▼

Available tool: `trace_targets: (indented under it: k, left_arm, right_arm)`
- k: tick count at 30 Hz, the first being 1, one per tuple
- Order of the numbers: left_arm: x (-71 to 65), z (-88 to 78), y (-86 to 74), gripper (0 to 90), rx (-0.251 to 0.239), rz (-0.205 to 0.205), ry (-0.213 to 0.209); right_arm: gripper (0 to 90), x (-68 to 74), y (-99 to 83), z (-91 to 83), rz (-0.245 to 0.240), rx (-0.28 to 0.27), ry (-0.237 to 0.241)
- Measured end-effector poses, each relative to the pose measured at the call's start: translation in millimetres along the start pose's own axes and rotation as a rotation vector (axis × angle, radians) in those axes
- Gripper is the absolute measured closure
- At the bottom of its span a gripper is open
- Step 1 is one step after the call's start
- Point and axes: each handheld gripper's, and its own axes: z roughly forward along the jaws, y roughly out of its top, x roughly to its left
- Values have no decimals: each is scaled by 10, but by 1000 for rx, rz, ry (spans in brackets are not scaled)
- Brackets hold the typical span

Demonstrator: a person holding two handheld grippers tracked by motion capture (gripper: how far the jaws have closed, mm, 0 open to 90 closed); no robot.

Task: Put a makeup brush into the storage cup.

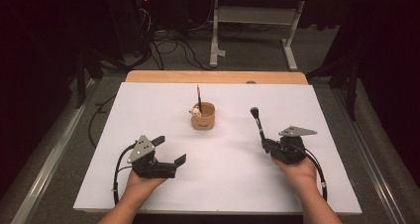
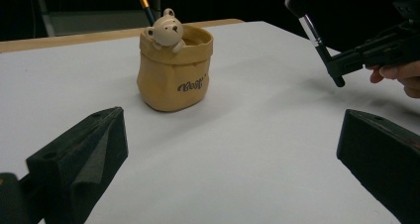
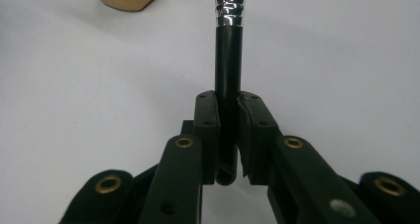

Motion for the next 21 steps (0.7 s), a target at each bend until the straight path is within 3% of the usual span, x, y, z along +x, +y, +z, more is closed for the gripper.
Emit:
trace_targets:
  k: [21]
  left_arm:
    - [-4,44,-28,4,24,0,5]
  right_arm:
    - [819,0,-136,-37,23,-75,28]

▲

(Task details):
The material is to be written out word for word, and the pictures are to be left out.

(Solution to this exercise):
Available tool: `trace_targets: (indented under it: k, left_arm, right_arm)`
- k: tick count at 30 Hz, the first being 1, one per tuple
- Order of the numbers: left_arm: x (-71 to 65), z (-88 to 78), y (-86 to 74), gripper (0 to 90), rx (-0.251 to 0.239), rz (-0.205 to 0.205), ry (-0.213 to 0.209); right_arm: gripper (0 to 90), x (-68 to 74), y (-99 to 83), z (-91 to 83), rz (-0.245 to 0.240), rx (-0.28 to 0.27), ry (-0.237 to 0.241)
- Measured end-effector poses, each relative to the pose measured at the call's start: translation in millimetres along the start pose's own axes and rotation as a rotation vector (axis × angle, radians) in those axes
- Gripper is the absolute measured closure
- At the bottom of its span a gripper is open
- Step 1 is one step after the call's start
- Point and axes: each handheld gripper's, and its own axes: z roughly forward along the jaws, y roughly out of its top, x roughly to its left
- Values have no decimals: each is scaled by 10, but by 1000 for rx, rz, ry (spans in brackets are not scaled)
- Brackets hold the typical span

Demonstrator: a person holding two handheld grippers tracked by motion capture (gripper: how far the jaws have closed, mm, 0 open to 90 closed); no robot.

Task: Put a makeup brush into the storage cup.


Motion for the next 21 steps (0.7 s), a target at each bend until the straight path is within 3% of the usual span, x, y, z along +x, +y, +z, more is closed for the gripper.
Emit:
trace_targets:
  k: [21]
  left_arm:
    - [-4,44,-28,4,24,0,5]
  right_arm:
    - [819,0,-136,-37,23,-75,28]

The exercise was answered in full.